In the data below, reproduce everything exactly except the images.

______

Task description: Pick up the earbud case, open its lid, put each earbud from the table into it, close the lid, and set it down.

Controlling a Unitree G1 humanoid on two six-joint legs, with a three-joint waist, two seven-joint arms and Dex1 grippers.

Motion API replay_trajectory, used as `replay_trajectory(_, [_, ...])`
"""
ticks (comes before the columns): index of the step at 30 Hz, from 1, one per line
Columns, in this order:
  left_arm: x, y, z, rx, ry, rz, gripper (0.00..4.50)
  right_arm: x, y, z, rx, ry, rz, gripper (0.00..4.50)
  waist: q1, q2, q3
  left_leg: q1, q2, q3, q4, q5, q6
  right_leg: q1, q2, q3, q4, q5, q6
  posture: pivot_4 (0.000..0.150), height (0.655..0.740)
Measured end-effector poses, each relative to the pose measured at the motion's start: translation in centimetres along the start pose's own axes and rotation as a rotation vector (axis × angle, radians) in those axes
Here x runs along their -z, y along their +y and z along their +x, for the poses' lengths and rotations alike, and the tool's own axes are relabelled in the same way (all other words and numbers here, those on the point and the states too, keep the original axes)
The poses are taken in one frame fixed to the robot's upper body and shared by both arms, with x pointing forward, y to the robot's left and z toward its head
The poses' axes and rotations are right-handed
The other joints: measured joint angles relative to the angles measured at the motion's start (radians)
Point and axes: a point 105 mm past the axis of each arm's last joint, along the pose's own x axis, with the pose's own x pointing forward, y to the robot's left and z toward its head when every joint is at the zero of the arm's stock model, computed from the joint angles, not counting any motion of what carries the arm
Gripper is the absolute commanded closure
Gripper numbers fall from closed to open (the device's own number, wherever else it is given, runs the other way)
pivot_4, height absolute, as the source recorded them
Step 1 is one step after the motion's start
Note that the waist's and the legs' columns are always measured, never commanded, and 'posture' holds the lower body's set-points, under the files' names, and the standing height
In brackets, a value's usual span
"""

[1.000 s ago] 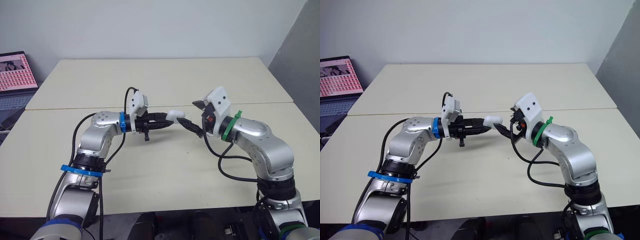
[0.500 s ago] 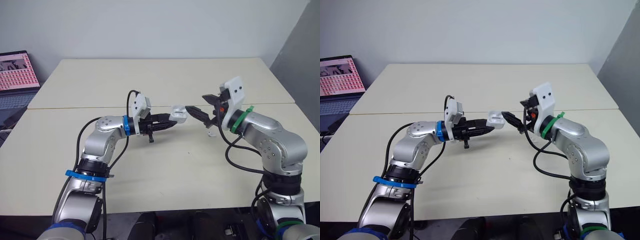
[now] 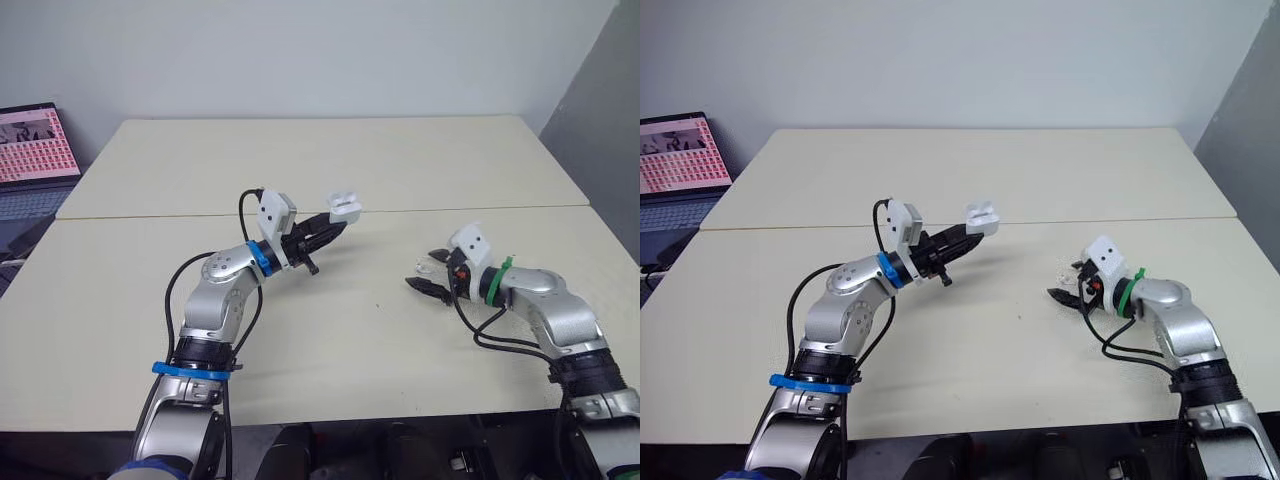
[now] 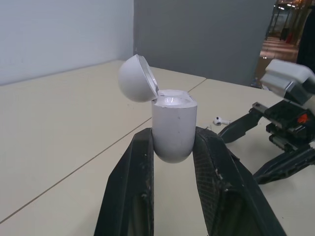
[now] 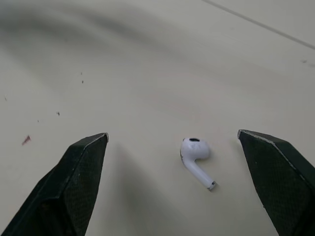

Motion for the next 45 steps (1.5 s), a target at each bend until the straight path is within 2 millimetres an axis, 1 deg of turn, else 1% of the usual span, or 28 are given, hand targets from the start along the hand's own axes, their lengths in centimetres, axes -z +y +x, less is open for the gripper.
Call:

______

OUTPUT OF THE TASK:
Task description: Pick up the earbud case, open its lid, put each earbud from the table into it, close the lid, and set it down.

Controlling a Unitree G1 humanoid on two six-joint legs, with a three-joint waist, two seven-joint arms and Dex1 grippers.

Motion API replay_trajectory, used as `replay_trajectory(_, [_, ...])`
"""
ticks (comes before the columns): index of the step at 30 Hz, from 1, one per line
Columns, in this order:
  left_arm: x, y, z, rx, ry, rz, gripper (0.00..4.50)
  right_arm: x, y, z, rx, ry, rz, gripper (0.00..4.50)
  waist: q1, q2, q3
  left_leg: q1, q2, q3, q4, q5, q6
  right_leg: q1, q2, q3, q4, q5, q6
  posture: pivot_4 (0.000..0.150), height (0.655..0.740)
Measured end-effector poses, each relative to the pose measured at the motion's start: translation in centimetres along the start pose's own axes and rotation as a rotation vector (axis × angle, radians) in those axes
Here x runs along their -z, y along their +y and z along their +x, for the poses' lengths and rotations alike, and the tool's own axes are relabelled in the same way (all other words and numbers here, those on the point and the states too, keep the original axes)
The poses are taken in one frame fixed to the robot's upper body and shared by both arms, with x pointing forward, y to the robot's left and z toward its head
The poses' axes and rotations are right-handed
The other joints: measured joint angles relative to the angles measured at the motion's start (radians)
Point and axes: a point 105 mm past the axis of each arm's last joint, along the pose's own x axis, with the pose's own x pointing forward, y to the robot's left and z toward its head when every joint is at the zero of the arm's stock model, computed from the joint angles, not counting any motion of what carries the arm
Gripper is the absolute commanded closure
Gripper numbers fall from closed to open (the device's own number, wherever else it is given, runs the other way)
pivot_4, height absolute, as the source recorded them
Step 1 is one step after the motion's start
Note that the waist's and the legs' columns are always measured, never commanded, and 'posture' holds the lower body's set-points, under the files' names, and the standing height
In brackets, a value's usual span
"""

[1.000 s ago] 
[0.500 s ago] 
[now] 
[now] 
[now] 

Motion for the next 45 steps (1.5 s), a target at each bend until the straight path is within 2 millimetres an axis, 1 deg of turn, else 1% of the usual span, or 28 are given, hand targets from the start along the hand's own axes, their lengths in centimetres, axes -z +y +x, less is open for the gripper.
Call:

This exercise is now finished, and nothing remains to add.